「私のゴルフ論」・・・・松崎博彦

 私がゴルフを始めたのは33年前です。その後、ハンディキャップが10となるまでに、8年の歳月を費やしています。この間に、ゴルフに対する考え方の基盤ができたように思われます。
 ある現場において、施主を交えたコンペの時でした。私は、真剣にプレーをし、その結果、優勝を勝ちとり巨大なカップを手にし有頂天でした。その後の上司の冷たい眼に気づくのは、かなり後になってからです。現場人生からの転換が始まり、進路がそれていったのです。ゴルフの一面に営業というものがありますが、私の頭の中には存在しないと、知りました。
 それから3年の歳月を経て、腰痛が悪化し入院。半年の空白の間にゴルフの歴史書、スイング理論の研究に没頭、実践を伴わないため、空想は無限のふくらみとなり、この悠久の歴史と得体の知れない魅力の世界に足を踏み入れると、俗世の悩みが一気にかき消されて心が癒される事を知る。ゴルフの一面に健康のためという言葉がありますが、その後首の頸椎ヘルニアの発生を考え合わせると健康には悪いかも知れません。
 またゴルフの一面に精神の開放、ストレスの発散という言葉がありますが、一度プレーをすると更なるスイングの悩みを抱えて帰宅する事になり、夜遅くまで営業してる練習場を探すのがひと苦労。
 その日開眼したことを日記につける。来週は閉眼。このくりかえしの旅路の果て60歳となった年にハンディキャップは3となり、65歳の現在は1に到達。
 落語の世界には「名人は上手の坂をかけ登る」ということばがあるそうですが、それと全く反対の自分を見るにつけ何となぐさめようかと言葉を探していたところ、『驥は老いて櫪に伏すも志しは千里に在り烈士は暮年なるも壮心は巳まず』という文章が目に止まる。

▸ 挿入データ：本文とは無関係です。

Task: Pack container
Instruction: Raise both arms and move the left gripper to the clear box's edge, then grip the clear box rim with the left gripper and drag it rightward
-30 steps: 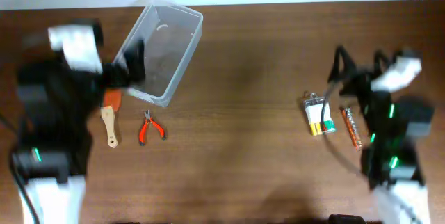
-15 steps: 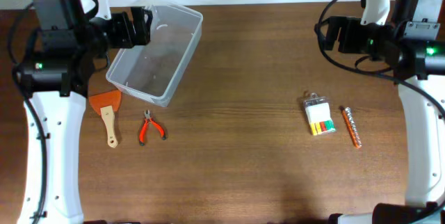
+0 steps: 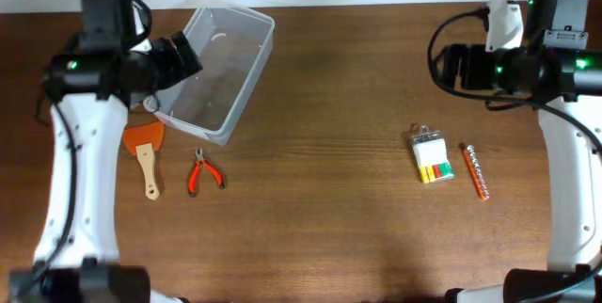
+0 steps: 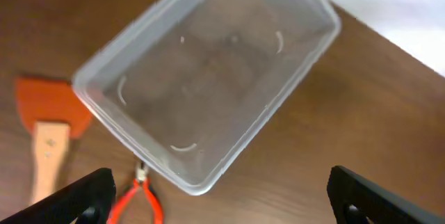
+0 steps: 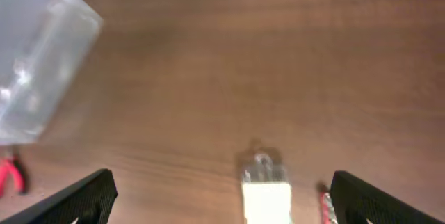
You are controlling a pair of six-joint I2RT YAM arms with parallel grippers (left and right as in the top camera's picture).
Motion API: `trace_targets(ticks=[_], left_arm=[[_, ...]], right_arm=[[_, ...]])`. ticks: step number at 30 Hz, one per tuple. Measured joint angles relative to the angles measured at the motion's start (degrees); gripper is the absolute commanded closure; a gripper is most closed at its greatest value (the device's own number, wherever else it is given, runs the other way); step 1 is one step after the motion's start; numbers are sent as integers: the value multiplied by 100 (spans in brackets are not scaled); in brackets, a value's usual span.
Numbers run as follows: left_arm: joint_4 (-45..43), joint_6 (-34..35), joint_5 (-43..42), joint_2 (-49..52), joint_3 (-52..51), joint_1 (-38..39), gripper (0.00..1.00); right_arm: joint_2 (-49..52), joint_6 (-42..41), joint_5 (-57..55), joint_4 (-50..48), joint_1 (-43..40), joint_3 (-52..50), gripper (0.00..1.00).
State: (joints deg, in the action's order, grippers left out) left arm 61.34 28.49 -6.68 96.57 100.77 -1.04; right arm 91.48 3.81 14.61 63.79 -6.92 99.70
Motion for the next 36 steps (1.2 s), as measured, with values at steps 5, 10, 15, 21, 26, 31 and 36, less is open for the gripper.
trace_targets(ticks=[5, 10, 15, 21, 26, 31, 36], left_arm=[[208, 684, -258, 715, 0, 2, 1], [424, 1012, -428, 1298, 0, 2, 1], [737, 1132, -533, 1423, 0, 2, 1], [1246, 1187, -656, 1423, 0, 2, 1], [1390, 1213, -667, 1423, 0, 2, 1], [1298, 1296, -544, 1423, 0, 2, 1], [1207, 1320, -380, 1427, 0, 2, 1]], right_arm=[[76, 105, -487, 232, 0, 11, 1], [175, 136, -739, 326, 0, 17, 1], [339, 140, -815, 310, 0, 17, 1], [916, 136, -824, 225, 20, 28, 1], [1488, 138, -863, 219, 105, 28, 1], [1674, 138, -863, 107, 210, 28, 1], [1674, 138, -863, -61, 227, 28, 1]])
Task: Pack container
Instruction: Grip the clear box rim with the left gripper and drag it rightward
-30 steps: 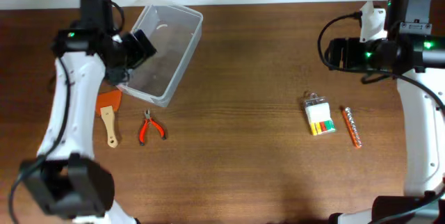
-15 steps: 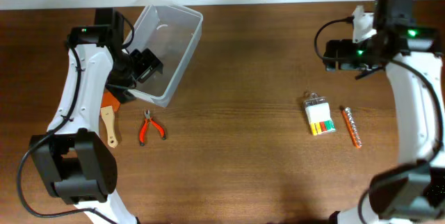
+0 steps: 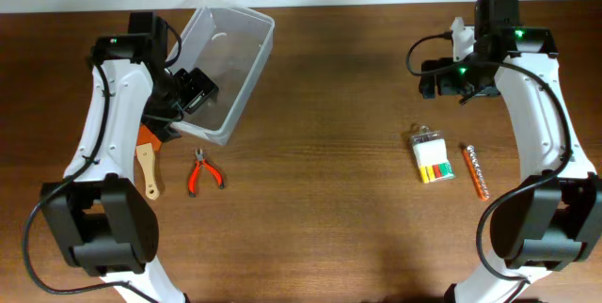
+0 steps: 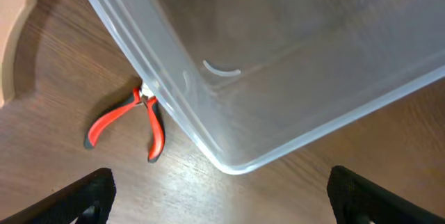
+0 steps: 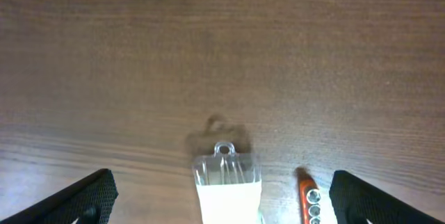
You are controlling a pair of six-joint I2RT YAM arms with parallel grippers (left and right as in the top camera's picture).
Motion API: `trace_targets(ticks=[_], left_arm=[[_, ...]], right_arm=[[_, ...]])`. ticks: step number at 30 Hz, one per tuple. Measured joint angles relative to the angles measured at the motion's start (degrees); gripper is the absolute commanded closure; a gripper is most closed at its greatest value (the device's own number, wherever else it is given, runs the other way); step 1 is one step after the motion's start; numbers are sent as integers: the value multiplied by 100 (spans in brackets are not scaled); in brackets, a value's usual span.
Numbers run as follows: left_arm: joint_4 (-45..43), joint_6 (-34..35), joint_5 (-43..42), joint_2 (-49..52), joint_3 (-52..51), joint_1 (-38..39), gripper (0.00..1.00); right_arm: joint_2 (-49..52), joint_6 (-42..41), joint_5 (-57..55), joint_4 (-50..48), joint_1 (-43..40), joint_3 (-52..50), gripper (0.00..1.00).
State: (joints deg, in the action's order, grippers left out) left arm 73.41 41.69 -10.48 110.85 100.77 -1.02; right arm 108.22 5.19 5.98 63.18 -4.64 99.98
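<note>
A clear plastic container (image 3: 212,72) lies empty at the back left of the table; its near corner (image 4: 236,161) fills the left wrist view. My left gripper (image 3: 193,91) hangs open over the container's near left end. Red-handled pliers (image 3: 201,173) (image 4: 132,123) and an orange scraper with a wooden handle (image 3: 146,157) lie just in front of it. On the right lie a blister pack with coloured contents (image 3: 429,156) (image 5: 228,182) and an orange socket holder (image 3: 475,172) (image 5: 311,200). My right gripper (image 3: 442,70) is open, behind and above the pack.
The white wall runs along the table's back edge (image 3: 376,4). Brown wood (image 3: 320,152) spans the stretch between the two groups of objects.
My left gripper has come down from beside the container's left wall to over its near end. My right gripper has moved left and lower, nearer the blister pack. Both stay open.
Both arms were folded low at the front edge, grippers open. Then they stood raised at the back, left beside the container, right above the far right. Then both tilted downward. Now each hangs lower over its own objects. Nothing on the table has moved.
</note>
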Motion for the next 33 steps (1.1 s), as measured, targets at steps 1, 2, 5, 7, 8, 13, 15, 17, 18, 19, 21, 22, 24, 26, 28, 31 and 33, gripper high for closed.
trace_targets(ticks=[1, 2, 5, 7, 8, 13, 15, 17, 18, 19, 21, 22, 24, 26, 28, 31, 33], left_arm=[[-17, 13, 2, 9, 0, 0, 1], [-31, 33, 9, 22, 0, 0, 1], [-122, 107, 35, 120, 0, 0, 1], [-210, 140, 46, 227, 0, 0, 1], [-254, 149, 46, 282, 0, 0, 1], [-341, 179, 46, 564, 0, 0, 1], [-341, 190, 46, 654, 0, 0, 1], [-352, 190, 46, 728, 0, 0, 0], [-367, 190, 46, 756, 0, 0, 4], [-387, 203, 46, 778, 0, 0, 8], [-407, 238, 44, 833, 0, 0, 14], [-409, 236, 46, 872, 0, 0, 17], [-409, 240, 50, 949, 0, -2, 21], [-411, 254, 63, 1034, 0, -2, 28], [-411, 267, 70, 1104, 0, -2, 41], [-413, 273, 90, 1132, 0, -2, 64], [-411, 278, 98, 1132, 0, -2, 69]], right_arm=[[0, 0, 0, -2, 0, 0, 1], [0, 2, 0, 0, 0, 0, 1], [0, 0, 0, 0, 0, 0, 1], [0, 0, 0, 0, 0, 0, 1], [0, 0, 0, 0, 0, 0, 1], [0, 0, 0, 4, 0, 0, 1], [0, 0, 0, 15, 0, 0, 1], [0, 0, 0, 44, 0, 0, 1], [0, 2, 0, 55, 0, 0, 1], [0, 0, 0, 68, 0, 0, 1], [0, -2, 0, 92, 0, 0, 1], [0, -2, 0, 105, 0, 0, 1], [0, 0, 0, 116, 0, 0, 1], [0, 2, 0, 151, 0, 0, 1], [0, 2, 0, 173, 0, 0, 1], [0, 2, 0, 195, 0, 0, 1], [0, 2, 2, 199, 0, 0, 1]])
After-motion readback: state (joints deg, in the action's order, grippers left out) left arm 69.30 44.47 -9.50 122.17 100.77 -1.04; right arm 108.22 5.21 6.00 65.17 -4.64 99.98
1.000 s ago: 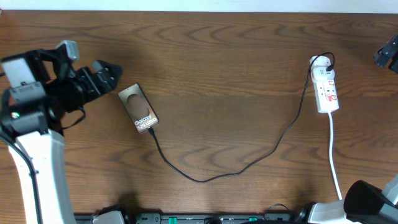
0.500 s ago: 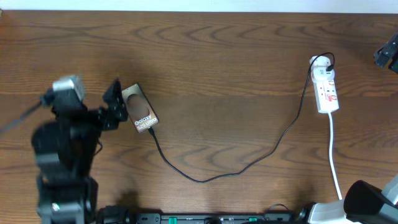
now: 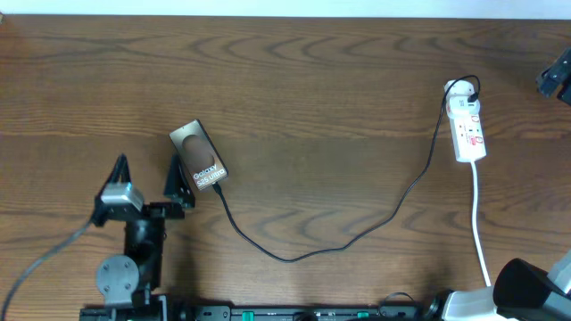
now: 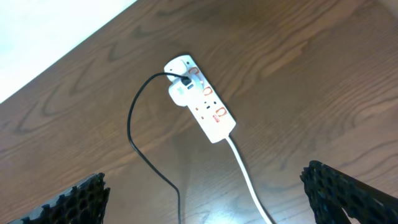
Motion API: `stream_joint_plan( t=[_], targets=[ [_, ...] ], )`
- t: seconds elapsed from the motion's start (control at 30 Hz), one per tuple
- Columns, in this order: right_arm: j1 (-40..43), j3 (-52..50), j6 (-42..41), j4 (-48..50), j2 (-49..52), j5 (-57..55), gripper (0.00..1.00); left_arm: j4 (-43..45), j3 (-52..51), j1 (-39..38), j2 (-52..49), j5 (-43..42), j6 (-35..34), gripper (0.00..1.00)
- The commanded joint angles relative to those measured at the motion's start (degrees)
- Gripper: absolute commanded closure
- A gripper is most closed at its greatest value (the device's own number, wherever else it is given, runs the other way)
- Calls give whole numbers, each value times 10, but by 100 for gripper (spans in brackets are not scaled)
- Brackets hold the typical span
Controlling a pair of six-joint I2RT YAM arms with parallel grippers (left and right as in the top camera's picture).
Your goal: Plug charger to phone and switch on socket
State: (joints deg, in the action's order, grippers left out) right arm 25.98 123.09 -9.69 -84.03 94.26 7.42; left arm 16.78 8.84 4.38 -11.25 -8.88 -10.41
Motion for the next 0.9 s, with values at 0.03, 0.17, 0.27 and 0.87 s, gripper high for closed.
stream_joint_plan(
  t=[0.03,0.17,0.27,0.87],
  targets=[
    [-2,-1,-5,0,-2,-4,1,5,-65,-2,78,8,17,8],
    [-2,-1,-5,0,-2,-4,1,-21,-86,-1,109,12,23,8],
    [-2,-1,-5,0,-2,-4,1,-35,-86,-1,112,12,33,8],
    [-2,-1,-5,0,-2,-4,1,-202,-86,-1,109,6,31,8]
  ],
)
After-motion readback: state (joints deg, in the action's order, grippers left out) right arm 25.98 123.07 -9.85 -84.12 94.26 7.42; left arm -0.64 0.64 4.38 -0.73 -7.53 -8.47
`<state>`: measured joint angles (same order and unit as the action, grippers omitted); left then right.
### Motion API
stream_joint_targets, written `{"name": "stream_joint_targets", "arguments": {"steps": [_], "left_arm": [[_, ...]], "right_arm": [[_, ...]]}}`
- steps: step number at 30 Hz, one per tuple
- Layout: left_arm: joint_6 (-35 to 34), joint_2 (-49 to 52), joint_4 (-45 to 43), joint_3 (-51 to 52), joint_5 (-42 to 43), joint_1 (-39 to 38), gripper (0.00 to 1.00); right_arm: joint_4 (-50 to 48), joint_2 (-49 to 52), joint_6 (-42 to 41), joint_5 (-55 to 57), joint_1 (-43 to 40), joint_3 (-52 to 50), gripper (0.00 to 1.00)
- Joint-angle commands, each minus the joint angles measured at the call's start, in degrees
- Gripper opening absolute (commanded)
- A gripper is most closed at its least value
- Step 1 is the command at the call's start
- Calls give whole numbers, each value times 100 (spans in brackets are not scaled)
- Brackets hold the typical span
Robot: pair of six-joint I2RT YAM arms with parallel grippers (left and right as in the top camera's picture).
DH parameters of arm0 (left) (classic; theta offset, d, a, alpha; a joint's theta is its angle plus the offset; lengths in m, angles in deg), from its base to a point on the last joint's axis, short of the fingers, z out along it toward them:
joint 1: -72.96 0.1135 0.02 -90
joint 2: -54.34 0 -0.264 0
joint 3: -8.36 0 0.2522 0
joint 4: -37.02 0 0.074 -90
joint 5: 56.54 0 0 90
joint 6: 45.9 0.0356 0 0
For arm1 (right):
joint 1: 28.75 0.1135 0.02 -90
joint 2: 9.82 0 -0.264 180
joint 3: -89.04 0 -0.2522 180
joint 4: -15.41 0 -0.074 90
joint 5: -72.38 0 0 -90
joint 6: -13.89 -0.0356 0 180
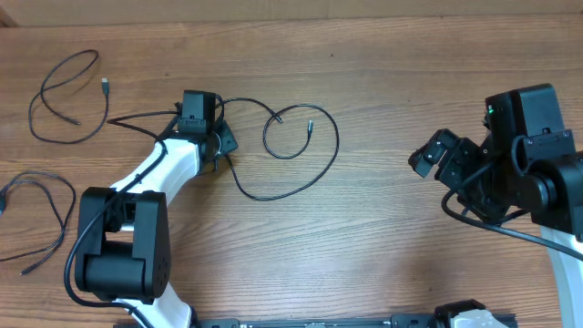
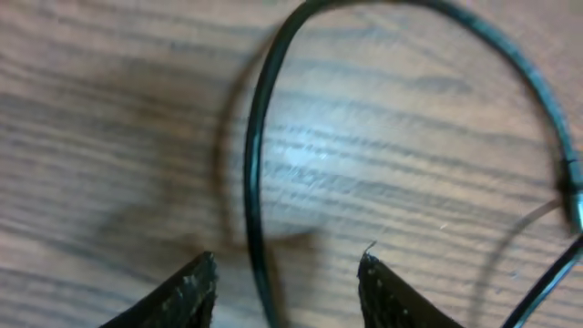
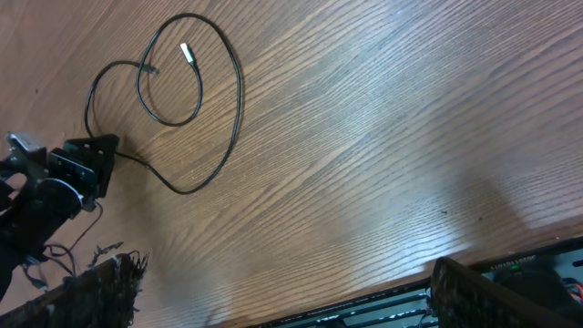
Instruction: Untangle cables
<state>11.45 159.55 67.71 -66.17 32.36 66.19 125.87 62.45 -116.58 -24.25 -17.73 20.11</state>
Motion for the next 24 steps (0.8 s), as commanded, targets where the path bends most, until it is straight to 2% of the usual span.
{"name": "stream_joint_targets", "arguments": {"steps": [1,2,4,6,9,12,16,19,20,24], "left_arm": [[13,44,-52,26,-85,-39,47],[39,48,-48,31,-81,-39,40],[55,107,-39,31,-79,-42,35],[50,216,-28,31,-2,-44,25],[68,326,-42,31,118,-42,4],[227,216,26,-24,-396,92,4],[247,-192,745,-345,-817,597,4],[247,-686,1392,-656,-848,1233,4],[365,-1191,1836,-868,-850,1821,4],[686,-1947,2059,-957,-852,2553,4]], "right_arm": [[-9,-28,-24,-4,15,9,100],[-9,-28,-24,-15,15,9,100],[-9,-28,-24,-31,15,9,100],[-11,-28,-24,-72,15,9,100],[7,-28,-24,-136,15,9,100],[33,-28,-22,-146,15,9,100],[31,-28,-24,-144,15,9,100],[0,-28,-24,-142,15,9,100],[-59,-28,-24,-144,15,9,100],[-175,-28,-26,-144,15,9,100]]}}
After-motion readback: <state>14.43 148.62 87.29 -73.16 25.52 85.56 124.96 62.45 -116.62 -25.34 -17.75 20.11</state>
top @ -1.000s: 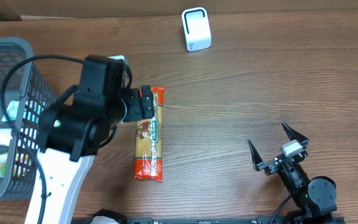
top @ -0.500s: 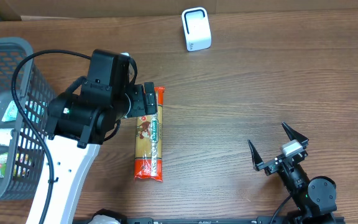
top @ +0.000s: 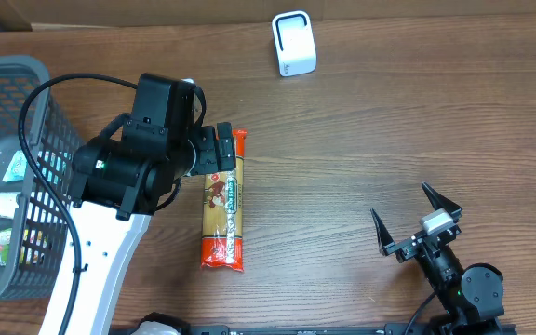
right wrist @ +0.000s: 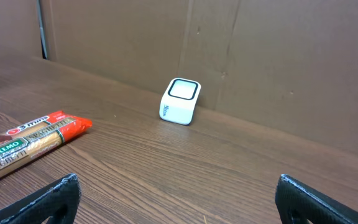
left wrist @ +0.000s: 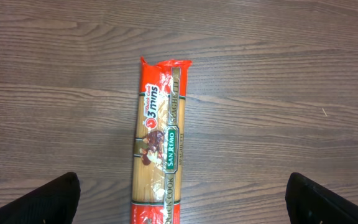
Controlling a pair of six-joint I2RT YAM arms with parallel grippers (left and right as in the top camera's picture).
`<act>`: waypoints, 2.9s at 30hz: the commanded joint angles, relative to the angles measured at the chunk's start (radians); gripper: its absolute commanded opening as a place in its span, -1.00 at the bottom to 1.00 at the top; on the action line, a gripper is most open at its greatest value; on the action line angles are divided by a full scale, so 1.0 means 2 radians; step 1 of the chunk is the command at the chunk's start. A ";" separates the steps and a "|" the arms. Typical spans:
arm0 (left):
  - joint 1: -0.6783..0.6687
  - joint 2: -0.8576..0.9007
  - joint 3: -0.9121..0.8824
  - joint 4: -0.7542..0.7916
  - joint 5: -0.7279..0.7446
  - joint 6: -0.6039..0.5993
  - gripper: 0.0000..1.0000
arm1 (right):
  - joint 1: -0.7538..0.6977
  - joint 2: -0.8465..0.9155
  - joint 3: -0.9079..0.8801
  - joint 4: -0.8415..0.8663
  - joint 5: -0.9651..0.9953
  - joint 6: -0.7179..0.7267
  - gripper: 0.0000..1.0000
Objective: Scan the item barcode
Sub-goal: 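Lower the spaghetti pack onto the table and open the left gripper, then move the left gripper back into the basket and grasp the green tea carton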
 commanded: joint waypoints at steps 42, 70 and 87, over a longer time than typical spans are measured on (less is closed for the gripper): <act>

ゴルフノートに早速記す。節度と勇気ある士は晩年になっても若さあふれる心は衰えない。
 ゴルファーには、会得したノウハウをよく語る人と、あまり話したがらない人がいる。後者の典型は中部銀次郎氏だろう。一度だけプレーを御一緒させて頂いたとき、私は神様に対面したと思い、しつこく、実に、しつこくスイング理論を聞き出そうとした。やっと、でた言葉が「人間年を取ったり、不調になるとボールに近づいてしまう」漠とした言葉だが、今、身にしみている。人は彼の事を名人と呼ぶ。究極の技能の伝達がいかに難しいかをわかっている人は、言葉や数式で伝えることを拒む。
 現代人は、今日あふれている技能の本質もマニュアル化することによって拡大できるものだと錯覚している。
 一方技能と技術の融合の可能性をあきらめない人々が世界には存在する。ドイツのマイスターたちだ。彼等のことを達人という。伝達出来る人という意味をこめたものである。
 開眼した自分の技を来週の自分自身にすら伝達する手段を持たない、かなしいゴルファーにとっては永遠の課題である。

 もしかしたら、永遠に戻れないオルフェの洞窟に入り込んだのかも知れない。
 今、数冊のゴルフノートえを読み返してみると、肉体の部分部分にこだわった編と、武道の呼吸法から、型にこだわっているのが見えてくる。その後、コース設計と戦略を考えるようになるが、脳と身体の関係も頭では理解するものの、自分のどこが退化してるのかを気づかない場合が多い。自分では出来ているつもりの行動がいかに多いことか。1000個あまりの筋肉の一つ一つをプログラミングして命令することは不可能な領域である。
 これを二つまでにしぼるのだが、、、。人間は何かひとつの事だけを考えて、それに夢中になった時は一種の虚脳状態(無心)になれる。ただし、ひとつのヒントだとこの虚脳状態は長続きしない。ゴルフは、長時間考えるひまがあり過ぎるゲームであるため、一つのヒントにこだわる心がうまれると、たちまち、大脳が興奮して制御反応が起こってしまう。来週まで忘れないようにメモしよう、とか、他人におしえて、喜びを共有したい等々。世阿弥の花伝書に就離遊という言葉がある。とことんまで執着しつくした後に、すっと、離れてみる。最後は遊ぶが如くふるまっても、おだやかに達成されるということか?
 まだ自分は離れることすら出来ないでいる。目標や夢は努力すればある程度は手に入れられるが、肉体や気力が落ちるのは底が無い。いつか、落ちて行かざるを得ないのなら少しづつ落ちたいものだと思っている。
 ある日ある時、思い切り、空振りをし、キョトンとした顔つきで「ここはどこ?私は誰?」という自分に出会った時。実は脳の内部に空洞がすこしあり、ほんとうの虚脳状態になる。その時、すべての悩みは解放され、ゴルフが単純化し、更に進化するのではないかと白昼夢を追っている今日この頃です。